Fluoroscopy-Guided High-Intensity Focused Ultrasound Neurotomy of the Lumbar Zygapophyseal Joints: A Clinical Pilot Study

Objective To investigate the safety and feasibility of a fluoroscopy-guided, high-intensity focused ultrasound system for zygapophyseal joint denervation as a treatment for chronic low back pain. Methods The clinical pilot study was performed on 10 participants diagnosed with lumbar zygapophyseal joint syndrome. Each participant had a documented positive response to a diagnostic block or a previous, clinically beneficial radiofrequency ablation. For a descriptive study, the primary outcome was the safety question. All device- or procedure-related adverse events were collected. Secondary outcome variables included the average numeric rating scale for pain, the Roland-Morris Disability Questionnaire, the Brief Pain Inventory, the Patient Global Impression of Change, the morphine equivalent dose, and the finding of the neurological examination.
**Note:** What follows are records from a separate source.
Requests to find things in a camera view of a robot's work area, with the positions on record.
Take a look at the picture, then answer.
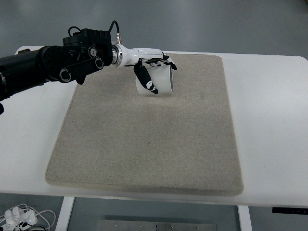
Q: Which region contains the white table leg left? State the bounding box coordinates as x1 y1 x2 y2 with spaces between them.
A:
55 196 75 231

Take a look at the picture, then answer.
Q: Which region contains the beige felt mat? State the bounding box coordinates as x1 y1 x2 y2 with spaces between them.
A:
45 54 244 196

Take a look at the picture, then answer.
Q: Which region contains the white cable bundle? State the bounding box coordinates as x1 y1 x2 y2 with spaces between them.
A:
0 203 57 231

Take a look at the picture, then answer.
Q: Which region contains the black desk control panel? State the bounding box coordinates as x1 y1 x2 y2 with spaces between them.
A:
272 207 308 215

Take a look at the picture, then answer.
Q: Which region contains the white table leg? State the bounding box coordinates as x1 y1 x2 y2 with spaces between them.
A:
237 205 252 231
55 196 75 231

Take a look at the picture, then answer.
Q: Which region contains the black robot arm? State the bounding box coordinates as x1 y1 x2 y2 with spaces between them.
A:
0 20 177 101

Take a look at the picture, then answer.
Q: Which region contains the white table leg right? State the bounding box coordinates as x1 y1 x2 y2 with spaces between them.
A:
237 205 252 231

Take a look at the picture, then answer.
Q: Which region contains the white power strip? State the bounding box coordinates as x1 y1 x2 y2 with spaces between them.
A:
4 206 39 226

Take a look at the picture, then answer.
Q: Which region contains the white robotic hand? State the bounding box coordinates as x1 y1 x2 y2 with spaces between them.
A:
112 44 177 94

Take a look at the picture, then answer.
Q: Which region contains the white ribbed cup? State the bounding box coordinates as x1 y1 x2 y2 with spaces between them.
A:
135 65 173 96

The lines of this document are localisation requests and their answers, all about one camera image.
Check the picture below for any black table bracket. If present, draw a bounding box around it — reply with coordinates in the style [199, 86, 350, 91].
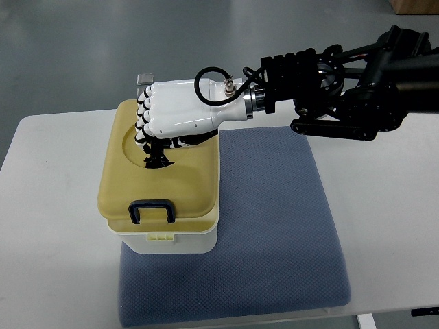
[411, 307, 439, 317]

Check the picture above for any white storage box base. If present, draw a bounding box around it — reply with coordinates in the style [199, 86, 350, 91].
[108, 207, 219, 254]

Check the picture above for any cardboard box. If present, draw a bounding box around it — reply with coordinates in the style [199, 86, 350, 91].
[390, 0, 438, 15]

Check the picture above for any white table leg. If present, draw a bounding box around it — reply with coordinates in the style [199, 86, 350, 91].
[356, 313, 377, 329]

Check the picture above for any yellow box lid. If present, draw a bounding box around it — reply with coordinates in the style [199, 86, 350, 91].
[97, 99, 220, 233]

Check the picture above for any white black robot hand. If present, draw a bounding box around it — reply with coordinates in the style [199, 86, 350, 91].
[134, 78, 254, 149]

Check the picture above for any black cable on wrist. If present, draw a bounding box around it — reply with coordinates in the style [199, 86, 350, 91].
[193, 66, 272, 105]

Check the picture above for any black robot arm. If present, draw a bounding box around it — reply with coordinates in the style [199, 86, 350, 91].
[243, 26, 438, 141]

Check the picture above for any blue grey cushion mat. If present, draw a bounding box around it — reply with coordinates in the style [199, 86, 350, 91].
[119, 127, 351, 327]

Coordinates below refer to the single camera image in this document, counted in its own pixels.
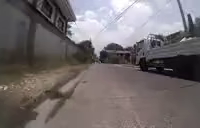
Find bush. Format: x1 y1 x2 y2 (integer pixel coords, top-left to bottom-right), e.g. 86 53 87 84
72 39 96 64

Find building with grey roof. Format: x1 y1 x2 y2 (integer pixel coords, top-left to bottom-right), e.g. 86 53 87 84
105 49 133 65

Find trees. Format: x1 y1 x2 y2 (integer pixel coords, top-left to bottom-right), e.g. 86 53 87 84
99 42 136 64

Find concrete kerb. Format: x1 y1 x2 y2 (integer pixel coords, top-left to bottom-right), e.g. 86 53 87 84
23 68 91 128

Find grey concrete road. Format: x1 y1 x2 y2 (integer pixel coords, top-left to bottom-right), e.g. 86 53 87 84
23 63 200 128

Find building with dark windows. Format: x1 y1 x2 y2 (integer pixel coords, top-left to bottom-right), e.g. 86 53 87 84
26 0 78 38

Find white flatbed truck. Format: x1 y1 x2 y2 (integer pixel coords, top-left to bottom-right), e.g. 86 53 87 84
134 33 200 81

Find dirt and gravel verge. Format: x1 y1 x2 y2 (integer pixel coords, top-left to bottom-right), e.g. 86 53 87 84
0 63 91 128

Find utility pole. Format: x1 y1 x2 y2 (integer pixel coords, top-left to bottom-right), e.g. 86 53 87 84
176 0 189 33

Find overhead wires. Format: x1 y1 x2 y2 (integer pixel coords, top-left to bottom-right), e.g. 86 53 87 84
94 0 176 43

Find grey concrete wall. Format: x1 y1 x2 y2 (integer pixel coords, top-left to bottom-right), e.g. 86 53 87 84
0 0 86 66
Results All participants tolerated the procedure well with no significant device- or procedure-related adverse events; there was one episode of transient pain during the procedure. The average numeric rating scale score for pain decreased from 6.2 at baseline to 2.1 (n = 10) after 1 month, 4.9 (n = 9) after 3 months, 3.0 (n = 8) after 6 months, and 3.0 (n = 6) after 12 months. The ratio of participants who were considered a treatment success was 90% at 1 month, 50% at 3 months, 60% at 6 months, and 40% at 12 months. Conclusions The first clinical pilot study using a noninvasive, fluoroscopy-guided, high-intensity focused ultrasound lumbar zygapophyseal neurotomy resulted in no significant device- or procedure-related adverse events and achieved clinical success comparable with that of routine radiofrequency ablation.